Drexel University associate professor Jordan M. Hyatt writes that if we’re going to stop community spread of COVID-19, we have to vaccinate the incarcerated first.
We turned to two experts to debate the question of whether President-elect Joe Biden should cancel student loan debt. A policy analyst writes that forcing strangers to wipe away the financial burdens of others is wrong. A University of Pennsylvania scholar writes that student loans should be forgiven because it’s a racial justice issue.
What we’re reading
Philly Mag interviewed weathercasting icon Glenn “Hurricane” Schwartz about finally doing away with the long-range winter forecasts he’s been doing since 1997. And it’s for two reasons.
Think you’re so good at Philly’s holiday traditions? Billy Penn’s quiz will put you to the test.
Personal growth is all the rage.

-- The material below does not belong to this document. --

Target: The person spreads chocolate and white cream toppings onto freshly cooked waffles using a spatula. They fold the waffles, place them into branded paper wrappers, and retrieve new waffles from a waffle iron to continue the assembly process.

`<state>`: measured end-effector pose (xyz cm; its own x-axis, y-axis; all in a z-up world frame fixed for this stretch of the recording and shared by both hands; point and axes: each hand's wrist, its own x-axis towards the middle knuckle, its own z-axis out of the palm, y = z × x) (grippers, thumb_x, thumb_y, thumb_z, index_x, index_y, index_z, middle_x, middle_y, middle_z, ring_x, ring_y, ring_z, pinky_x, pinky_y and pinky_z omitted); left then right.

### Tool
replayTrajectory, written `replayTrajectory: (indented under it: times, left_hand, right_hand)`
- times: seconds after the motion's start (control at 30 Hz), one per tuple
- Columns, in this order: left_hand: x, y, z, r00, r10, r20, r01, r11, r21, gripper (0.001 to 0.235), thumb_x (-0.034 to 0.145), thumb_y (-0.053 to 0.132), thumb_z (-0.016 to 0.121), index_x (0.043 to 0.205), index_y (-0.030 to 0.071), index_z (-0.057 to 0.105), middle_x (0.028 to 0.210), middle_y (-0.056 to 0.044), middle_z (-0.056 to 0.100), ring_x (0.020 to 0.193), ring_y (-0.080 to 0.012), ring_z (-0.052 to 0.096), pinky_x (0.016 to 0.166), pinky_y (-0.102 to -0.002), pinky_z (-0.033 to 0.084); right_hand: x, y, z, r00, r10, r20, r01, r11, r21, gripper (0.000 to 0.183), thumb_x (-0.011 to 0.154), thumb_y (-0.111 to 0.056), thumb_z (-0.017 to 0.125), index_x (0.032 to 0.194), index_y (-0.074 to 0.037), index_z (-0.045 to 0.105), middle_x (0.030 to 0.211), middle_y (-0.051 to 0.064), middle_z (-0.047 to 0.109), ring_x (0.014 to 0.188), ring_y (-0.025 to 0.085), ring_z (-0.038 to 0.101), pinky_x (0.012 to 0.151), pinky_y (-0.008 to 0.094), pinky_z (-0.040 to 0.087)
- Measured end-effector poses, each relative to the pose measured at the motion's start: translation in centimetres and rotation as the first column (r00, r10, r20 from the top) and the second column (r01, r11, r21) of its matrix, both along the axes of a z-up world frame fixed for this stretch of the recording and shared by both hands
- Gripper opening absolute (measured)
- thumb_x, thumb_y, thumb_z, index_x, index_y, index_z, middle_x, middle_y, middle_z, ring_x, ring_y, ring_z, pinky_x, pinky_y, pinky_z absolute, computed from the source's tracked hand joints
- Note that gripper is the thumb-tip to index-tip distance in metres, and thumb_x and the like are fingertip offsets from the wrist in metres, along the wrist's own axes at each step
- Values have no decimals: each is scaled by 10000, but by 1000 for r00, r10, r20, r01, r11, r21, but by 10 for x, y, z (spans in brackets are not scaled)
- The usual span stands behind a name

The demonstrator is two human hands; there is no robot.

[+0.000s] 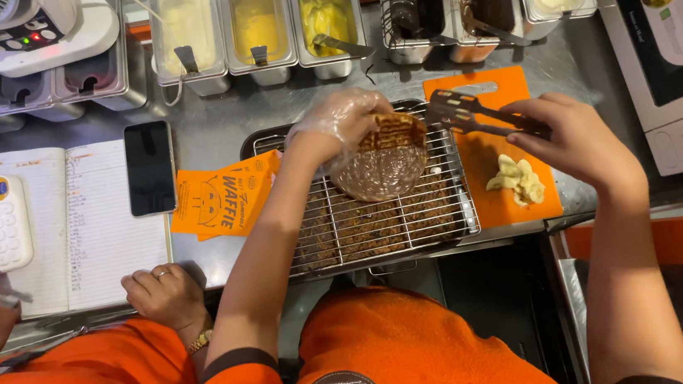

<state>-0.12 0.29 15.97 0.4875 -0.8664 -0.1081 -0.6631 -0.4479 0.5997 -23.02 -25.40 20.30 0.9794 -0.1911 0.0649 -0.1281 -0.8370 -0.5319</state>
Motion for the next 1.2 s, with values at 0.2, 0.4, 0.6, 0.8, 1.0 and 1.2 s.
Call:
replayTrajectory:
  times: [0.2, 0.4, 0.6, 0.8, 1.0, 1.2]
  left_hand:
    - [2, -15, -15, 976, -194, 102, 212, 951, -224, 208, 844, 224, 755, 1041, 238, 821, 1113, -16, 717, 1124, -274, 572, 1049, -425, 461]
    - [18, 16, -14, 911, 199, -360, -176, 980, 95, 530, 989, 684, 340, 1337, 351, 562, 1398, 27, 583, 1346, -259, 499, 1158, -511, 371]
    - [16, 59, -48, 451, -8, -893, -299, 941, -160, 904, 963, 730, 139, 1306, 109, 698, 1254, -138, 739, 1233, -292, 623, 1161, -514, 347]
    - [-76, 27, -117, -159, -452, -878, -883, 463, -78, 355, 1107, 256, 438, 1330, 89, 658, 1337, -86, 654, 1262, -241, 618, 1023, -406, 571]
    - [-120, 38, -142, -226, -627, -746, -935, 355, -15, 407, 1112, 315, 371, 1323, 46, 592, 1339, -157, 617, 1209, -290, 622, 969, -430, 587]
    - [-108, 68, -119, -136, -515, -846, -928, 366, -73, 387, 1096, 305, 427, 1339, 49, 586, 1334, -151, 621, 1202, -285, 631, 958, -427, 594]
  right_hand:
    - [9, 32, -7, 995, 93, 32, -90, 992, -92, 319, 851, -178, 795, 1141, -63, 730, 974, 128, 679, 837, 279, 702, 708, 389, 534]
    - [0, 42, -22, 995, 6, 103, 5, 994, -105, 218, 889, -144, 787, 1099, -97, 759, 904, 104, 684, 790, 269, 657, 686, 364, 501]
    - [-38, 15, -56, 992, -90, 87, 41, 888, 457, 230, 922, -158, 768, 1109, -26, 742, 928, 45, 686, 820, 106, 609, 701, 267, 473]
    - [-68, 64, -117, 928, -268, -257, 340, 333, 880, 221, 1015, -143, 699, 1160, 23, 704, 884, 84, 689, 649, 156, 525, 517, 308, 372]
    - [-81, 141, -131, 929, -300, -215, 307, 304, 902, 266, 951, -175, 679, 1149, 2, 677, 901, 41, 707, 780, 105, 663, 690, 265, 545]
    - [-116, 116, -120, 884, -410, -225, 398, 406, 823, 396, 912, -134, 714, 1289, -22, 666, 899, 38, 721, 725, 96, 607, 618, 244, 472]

Counterpoint: VICE asks what if you stopped trying to be the best version of yourself?
Your Daily Dose of | Lunch
Here is Step Up to the Plate, a program helping with food insecurity and keeping kitchen staff busy at work during the pandemic. The organization is as prepared as any of us can be for this unprecedented moment. It’s feeding lunch to those battling food insecurity in different locations throughout the city. Think El Merkury pupusas, Thai Jai Dee pad thai, PaperMill banh mis, Tamalex tortas, and CityView pizza. The group has provided about 400,000 meals in eight months.